France | France, Cour d'appel de Colmar, Chambre 2 a, 24 novembre 2022, 22/01025


MINUTE N° 510/2022

























Copie exécutoire à



- Me Camille ROUSSEL



- Me Raphaël REINS



- Me Joseph WETZEL



- SCP CAHN et BORGHI



Le 24 novembre 2022



Le Greffier

REPUBLIQUE FRANCAISE

AU NOM DU PEUPLE FRANCAIS



COUR D'APPEL DE COLMAR

DEUXIEME CHAMBRE CIVILE



ARRÊT DU 24 Novembre 2022



Numéro d'inscription au répertoire général : 2 A N° RG 22/010

25 - N° Portalis DBVW-V-B7G-HZIQ



Décision déférée à la cour : 21 Février 2022 par le président du tribunal judiciaire de Colmar



APPELANTS :



Monsieur [Y] [M]

demeurant [Adresse 3]



La S.A Assurances du Crédit Mutuel, prise en la personne de ses repré...

MINUTE N° 510/2022

Copie exécutoire à

- Me Camille ROUSSEL

- Me Raphaël REINS

- Me Joseph WETZEL

- SCP CAHN et BORGHI

Le 24 novembre 2022

Le Greffier

REPUBLIQUE FRANCAISE

AU NOM DU PEUPLE FRANCAIS

COUR D'APPEL DE COLMAR

DEUXIEME CHAMBRE CIVILE

ARRÊT DU 24 Novembre 2022

Numéro d'inscription au répertoire général : 2 A N° RG 22/01025 - N° Portalis DBVW-V-B7G-HZIQ

Décision déférée à la cour : 21 Février 2022 par le président du tribunal judiciaire de Colmar

APPELANTS :

Monsieur [Y] [M]

demeurant [Adresse 3]

La S.A Assurances du Crédit Mutuel, prise en la personne de ses représentants légaux

ayant son siège social [Adresse 6]

représentés par Me Camille ROUSSEL, avocat à la cour.

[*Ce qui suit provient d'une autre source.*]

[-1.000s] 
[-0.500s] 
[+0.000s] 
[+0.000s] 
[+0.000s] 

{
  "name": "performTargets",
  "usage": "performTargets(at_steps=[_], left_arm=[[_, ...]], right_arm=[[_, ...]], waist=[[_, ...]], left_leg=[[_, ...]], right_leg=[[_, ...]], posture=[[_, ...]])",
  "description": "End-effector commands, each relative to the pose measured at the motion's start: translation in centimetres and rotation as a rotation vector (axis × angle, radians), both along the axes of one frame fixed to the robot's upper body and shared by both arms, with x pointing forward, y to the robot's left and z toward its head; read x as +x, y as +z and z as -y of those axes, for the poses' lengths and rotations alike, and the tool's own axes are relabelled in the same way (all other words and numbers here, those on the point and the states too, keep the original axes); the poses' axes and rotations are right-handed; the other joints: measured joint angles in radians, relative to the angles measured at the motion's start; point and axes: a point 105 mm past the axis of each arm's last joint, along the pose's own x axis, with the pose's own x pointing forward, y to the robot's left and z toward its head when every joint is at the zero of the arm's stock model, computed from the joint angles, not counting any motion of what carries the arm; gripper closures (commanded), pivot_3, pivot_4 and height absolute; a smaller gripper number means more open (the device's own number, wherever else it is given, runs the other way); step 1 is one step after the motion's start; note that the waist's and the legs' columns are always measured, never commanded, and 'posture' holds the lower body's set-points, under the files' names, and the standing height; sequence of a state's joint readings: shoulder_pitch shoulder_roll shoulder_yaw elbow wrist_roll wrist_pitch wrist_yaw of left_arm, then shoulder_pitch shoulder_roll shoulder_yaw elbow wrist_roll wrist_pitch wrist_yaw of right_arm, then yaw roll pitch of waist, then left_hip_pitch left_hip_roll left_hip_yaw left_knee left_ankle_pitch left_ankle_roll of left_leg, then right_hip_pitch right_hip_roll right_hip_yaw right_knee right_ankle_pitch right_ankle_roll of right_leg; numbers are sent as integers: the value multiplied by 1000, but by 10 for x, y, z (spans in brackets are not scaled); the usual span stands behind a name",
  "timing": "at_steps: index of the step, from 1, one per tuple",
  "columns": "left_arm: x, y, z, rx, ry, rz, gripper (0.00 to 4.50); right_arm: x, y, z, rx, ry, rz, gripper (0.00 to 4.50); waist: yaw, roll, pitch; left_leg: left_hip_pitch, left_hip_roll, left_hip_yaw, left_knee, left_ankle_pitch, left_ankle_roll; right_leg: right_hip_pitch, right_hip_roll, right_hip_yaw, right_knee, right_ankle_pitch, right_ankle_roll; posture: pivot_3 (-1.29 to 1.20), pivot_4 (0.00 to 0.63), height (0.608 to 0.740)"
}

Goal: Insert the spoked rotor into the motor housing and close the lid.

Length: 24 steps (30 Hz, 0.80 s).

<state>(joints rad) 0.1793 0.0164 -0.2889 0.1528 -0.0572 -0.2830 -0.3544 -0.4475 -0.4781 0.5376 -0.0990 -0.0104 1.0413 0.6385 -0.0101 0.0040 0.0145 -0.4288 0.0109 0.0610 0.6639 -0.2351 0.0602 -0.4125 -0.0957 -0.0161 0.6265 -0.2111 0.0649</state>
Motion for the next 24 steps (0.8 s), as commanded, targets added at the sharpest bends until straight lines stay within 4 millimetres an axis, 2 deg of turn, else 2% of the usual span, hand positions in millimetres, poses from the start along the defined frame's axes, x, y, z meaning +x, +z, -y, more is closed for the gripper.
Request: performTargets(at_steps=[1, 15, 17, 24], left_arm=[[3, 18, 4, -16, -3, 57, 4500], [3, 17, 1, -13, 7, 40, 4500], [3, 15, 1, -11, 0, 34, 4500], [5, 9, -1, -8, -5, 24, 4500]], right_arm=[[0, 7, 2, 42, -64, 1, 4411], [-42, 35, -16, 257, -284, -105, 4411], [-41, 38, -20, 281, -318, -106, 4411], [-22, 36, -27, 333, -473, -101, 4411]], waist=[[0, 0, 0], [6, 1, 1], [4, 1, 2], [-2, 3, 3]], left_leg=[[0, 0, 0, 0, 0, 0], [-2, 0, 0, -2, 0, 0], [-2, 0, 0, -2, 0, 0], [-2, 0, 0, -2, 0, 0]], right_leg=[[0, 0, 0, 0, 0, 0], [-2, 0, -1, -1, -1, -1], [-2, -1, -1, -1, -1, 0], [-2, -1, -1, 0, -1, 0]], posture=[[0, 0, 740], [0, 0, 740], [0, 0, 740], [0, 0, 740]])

Avocat plaidant : Me WETTERER, avocat au barreau de Mulhouse

INTIMÉS :

Monsieur [T] [P]

demeurant [Adresse 7]

représenté par Me Raphaël REINS, avocat à la cour.

CPAM DU HAUT-RHIN représentéee par ses représentants légaux

ayant son siège social [Adresse 2]

[Localité 10]

assignée le 26 avril 2022 à personne morale, n'ayant pas constitué avocat.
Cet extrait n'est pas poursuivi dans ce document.